Taffy, in much alarm, slipped on his trousers and made Little Billee get into his bed, and sat by his side holding his hand. He was greatly perplexed, fearing the recurrence of another attack like that of five years back. He didn't dare leave him for an instant to wake the Laird and send for a doctor.

Suddenly Little Billee buried his face in the pillow and began to sob, and some instinct told Taffy this was the best thing that could happen. The boy had always been a highly strung, emotional, over-excitable, over-sensitive, and quite uncontrolled mammy's-darling, a cry-baby sort of chap, who had never been to school. It was all a part of his genius, and also a part of his charm. It would do him good once more to have a good blub after five years! After a while Little Billee grew quieter, and then suddenly he said: "What a miserable ass you must think me, what an unmanly duffer!"

"Why, my friend?"

"Why, for going on in this idiotic way. I really couldn't help it. I went mad, I tell you. I've been walking up and down my room all night, till everything seemed to go round."

"So have I."

"You? What for?"

"The very same reason."

"What!"

"I was just as fond of Trilby as you were. Only she happened to prefer you."

"What!" cried Little Billee again. "You were fond of Trilby?"

"I believe you, my boy!"

"In love with her?"

"I believe you, my boy!"

"She never knew it, then!"

"'I BELIEVE YOU, MY BOY!'"
"'I BELIEVE YOU, MY BOY!'"

"Oh yes, she did."

"She never told me, then!"

"Didn't she? That's like her. I told her, at all events. I asked her to marry me."

"Well—I am damned! When?"

"That day we took her to Meudon, with Jeannot, and dined at the Garde ChampÊtre's, and she danced the cancan with Sandy."

"Well—I am—And she refused you?"

"Apparently so."

"Well, I—Why on earth did she refuse you?"

"Oh, I suppose she'd already begun to fancy you, my friend. Il y en a toujours un autre!"

"Fancy me—prefer me—to you?"

"Well, yes. It does seem odd—eh, old fellow? But there's no accounting for tastes, you know. She's built on such an ample scale herself, I suppose, that she likes little uns—contrast, you see. She's very maternal, I think. Besides, you're a smart little chap; and you ain't half bad; and you've got brains and talent, and lots of cheek, and all that. I'm rather a ponderous kind of party."

"Well—I am damned!"

"C'est comme Ça! I took it lying down, you see."

"Does the Laird know?"

"No; and I don't want him to—nor anybody else."

"Taffy, what a regular downright old trump you are!"

"Glad you think so; anyhow, we're both in the same boat, and we've got to make the best of it. She's another man's wife, and probably she's very fond of him. I'm sure she ought to be, cad as he is, after all he's done for her. So there's an end of it."

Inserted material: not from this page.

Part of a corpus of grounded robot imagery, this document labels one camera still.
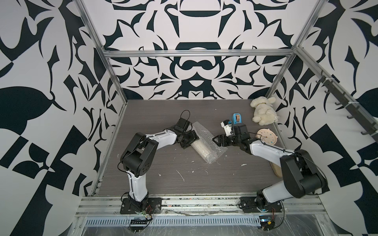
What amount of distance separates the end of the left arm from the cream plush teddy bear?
0.47 metres

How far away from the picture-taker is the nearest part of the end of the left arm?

"Ah! there'll never be an end of it for me—never—never—oh, never, my God! She would have married me but for my mother's meddling, and that stupid old ass, my uncle. What a wife! Think of all she must have in her heart and brain, only to sing like that! And, O Lord! how beautiful she is—a goddess! Oh, the brow and cheek and chin, and the way her head's put on! did you ever see anything like it! Oh, if only I hadn't written and told my mother I was going to marry her! why, we should have been man and wife for five years by this time—living at Barbizon—painting away like mad! Oh, what a heavenly life! Oh, curse all officious meddling with other people's affairs! Oh! oh!..."

"There you go again! What's the good? and where do I come in, my friend? I should have been no better off, old fellow—worse than ever, I think."

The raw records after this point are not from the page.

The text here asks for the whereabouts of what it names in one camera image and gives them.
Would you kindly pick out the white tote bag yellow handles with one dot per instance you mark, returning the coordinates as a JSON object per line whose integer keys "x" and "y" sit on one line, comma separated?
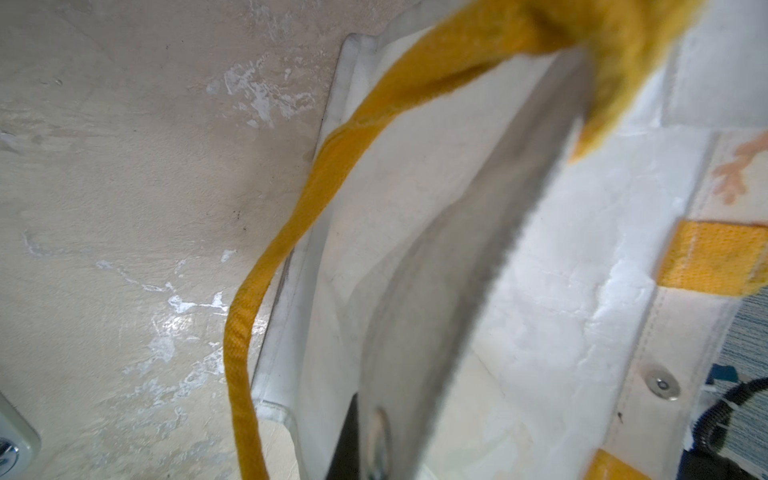
{"x": 602, "y": 339}

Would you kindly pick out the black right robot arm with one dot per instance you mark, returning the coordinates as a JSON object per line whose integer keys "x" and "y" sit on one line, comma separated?
{"x": 703, "y": 460}

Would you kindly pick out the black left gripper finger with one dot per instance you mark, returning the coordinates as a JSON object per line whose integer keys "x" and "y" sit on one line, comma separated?
{"x": 421, "y": 327}

Then there was a long silence.

At length Little Billee said:

"Taffy, I can't tell you what a trump you are. All I've ever thought of you—and God knows that's enough—will be nothing to what I shall always think of you after this."

"All right, old chap."

"And now I think I'm all right again, for a time—and I shall cut back to bed. Good-night! Thanks more than I can ever express!" And Little Billee, restored to his balance, cut back to his own bed just as the day was breaking.